TM4SF5-mediated CD44v8-10 splicing variant promotes survival of type II alveolar epithelial cells during idiopathic pulmonary fibrosis

Reactive oxygen species (ROS) regulate cell fate, although signaling molecules that regulate ROS hormesis remain unclear. Here we show that transmembrane 4 L six family member 5 (TM4SF5) in lung epithelial cells induced the alternatively spliced CD44v8-10 variant via an inverse ZEB2/epithelial splicing regulatory proteins (ESRPs) linkage. TM4SF5 formed complexes with the cystine/glutamate antiporter system via TM4SF5- and CD44v8-10-dependent CD98hc plasma-membrane enrichment.
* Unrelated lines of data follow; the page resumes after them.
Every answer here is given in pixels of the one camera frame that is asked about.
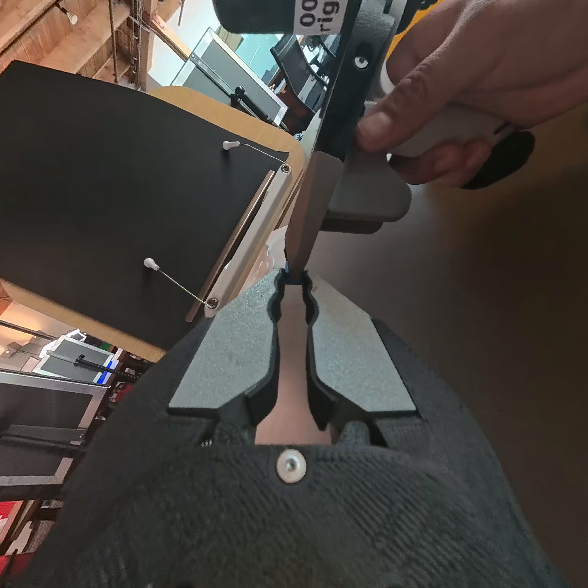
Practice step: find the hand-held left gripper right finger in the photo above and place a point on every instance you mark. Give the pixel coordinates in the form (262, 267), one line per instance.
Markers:
(353, 367)

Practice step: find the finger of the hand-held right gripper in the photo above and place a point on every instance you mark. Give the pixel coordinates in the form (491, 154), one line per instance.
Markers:
(312, 206)
(353, 227)

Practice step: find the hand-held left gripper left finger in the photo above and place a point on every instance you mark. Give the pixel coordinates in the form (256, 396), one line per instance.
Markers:
(229, 363)

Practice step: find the person's right hand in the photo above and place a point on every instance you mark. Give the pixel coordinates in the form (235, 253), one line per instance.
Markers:
(505, 55)

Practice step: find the black office chair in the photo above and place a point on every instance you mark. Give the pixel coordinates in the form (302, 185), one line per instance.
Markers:
(298, 64)

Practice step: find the grey framed partition panel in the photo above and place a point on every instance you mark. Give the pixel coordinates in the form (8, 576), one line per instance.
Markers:
(55, 367)
(220, 69)

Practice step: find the black computer monitor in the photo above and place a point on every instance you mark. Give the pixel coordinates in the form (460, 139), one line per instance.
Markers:
(115, 183)

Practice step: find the white ceiling spot lamp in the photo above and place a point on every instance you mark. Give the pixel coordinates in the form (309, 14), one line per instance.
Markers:
(71, 17)

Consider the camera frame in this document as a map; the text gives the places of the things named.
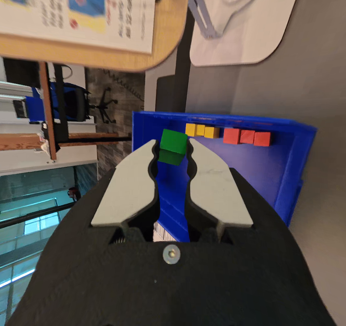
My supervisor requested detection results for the wooden desk with black legs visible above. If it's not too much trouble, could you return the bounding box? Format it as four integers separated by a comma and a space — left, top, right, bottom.
39, 61, 133, 160

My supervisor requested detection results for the blue office chair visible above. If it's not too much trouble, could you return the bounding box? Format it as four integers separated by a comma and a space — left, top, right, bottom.
26, 82, 91, 122

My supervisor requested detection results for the black coiled cable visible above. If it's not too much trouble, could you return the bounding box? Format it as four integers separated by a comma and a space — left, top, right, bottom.
104, 69, 145, 108

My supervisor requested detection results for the black pole stand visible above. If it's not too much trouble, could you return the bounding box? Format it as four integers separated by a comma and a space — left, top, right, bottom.
0, 203, 79, 229

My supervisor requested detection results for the green wooden cube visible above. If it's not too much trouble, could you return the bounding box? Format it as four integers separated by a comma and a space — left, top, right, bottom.
158, 129, 188, 166

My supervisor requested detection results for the blue plastic bin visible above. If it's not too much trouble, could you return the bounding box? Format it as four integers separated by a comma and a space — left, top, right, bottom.
132, 111, 318, 243

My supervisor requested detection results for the printed instruction sheet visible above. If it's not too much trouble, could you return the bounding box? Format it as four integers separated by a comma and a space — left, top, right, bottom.
0, 0, 163, 55

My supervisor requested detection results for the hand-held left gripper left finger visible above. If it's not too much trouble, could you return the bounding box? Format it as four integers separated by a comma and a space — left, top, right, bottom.
90, 139, 160, 233

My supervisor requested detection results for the black office chair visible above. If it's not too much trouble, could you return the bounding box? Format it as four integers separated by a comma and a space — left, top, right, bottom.
63, 87, 119, 124

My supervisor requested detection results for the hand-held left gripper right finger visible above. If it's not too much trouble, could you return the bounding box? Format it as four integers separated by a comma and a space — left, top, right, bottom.
185, 138, 254, 241

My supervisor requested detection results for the wooden board stand white base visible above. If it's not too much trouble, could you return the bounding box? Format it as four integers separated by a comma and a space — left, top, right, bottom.
0, 0, 303, 74

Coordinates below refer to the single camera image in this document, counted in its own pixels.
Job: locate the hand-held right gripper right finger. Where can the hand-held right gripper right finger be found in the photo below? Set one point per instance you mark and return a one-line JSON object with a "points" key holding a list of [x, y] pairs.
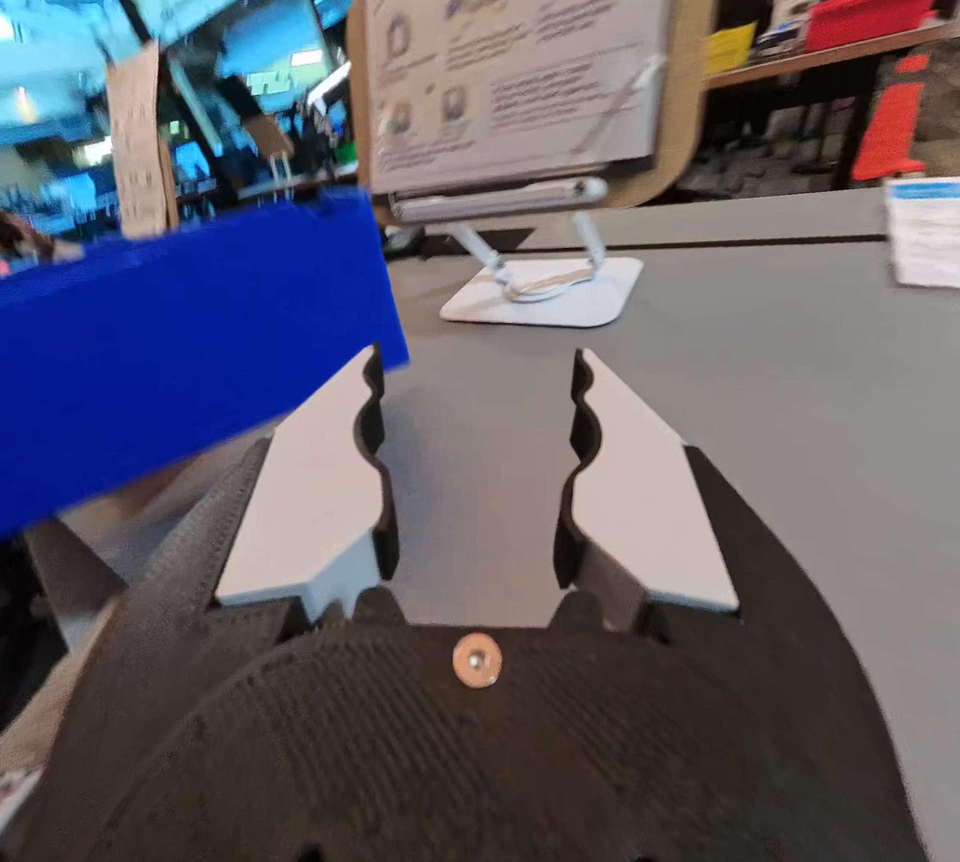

Dynamic TM4SF5 binding to CD98hc required CD44v8-10 under ROS-generating inflammatory conditions. TM4SF5 and CD44v8-10 upregulated cystine/glutamate antiporter activity and intracellular glutathione levels, leading to ROS modulation for cell survival. Tm4sf5-null mice exhibited attenuated bleomycin-induced pulmonary fibrosis with lower CD44v8-10 and ESRPs levels than wild-type mice. Primary mouse alveolar epithelial cells (AECs) revealed type II AECs (AECII), but not type I, to adapt the TM4SF5-mediated characteristics, suggesting TM4SF5-mediated AECII survival following AECI injury during idiopathic pulmonary fibrosis (IPF). Thus, the TM4SF5-mediated CD44v8-10 splice variant could be targeted against IPF.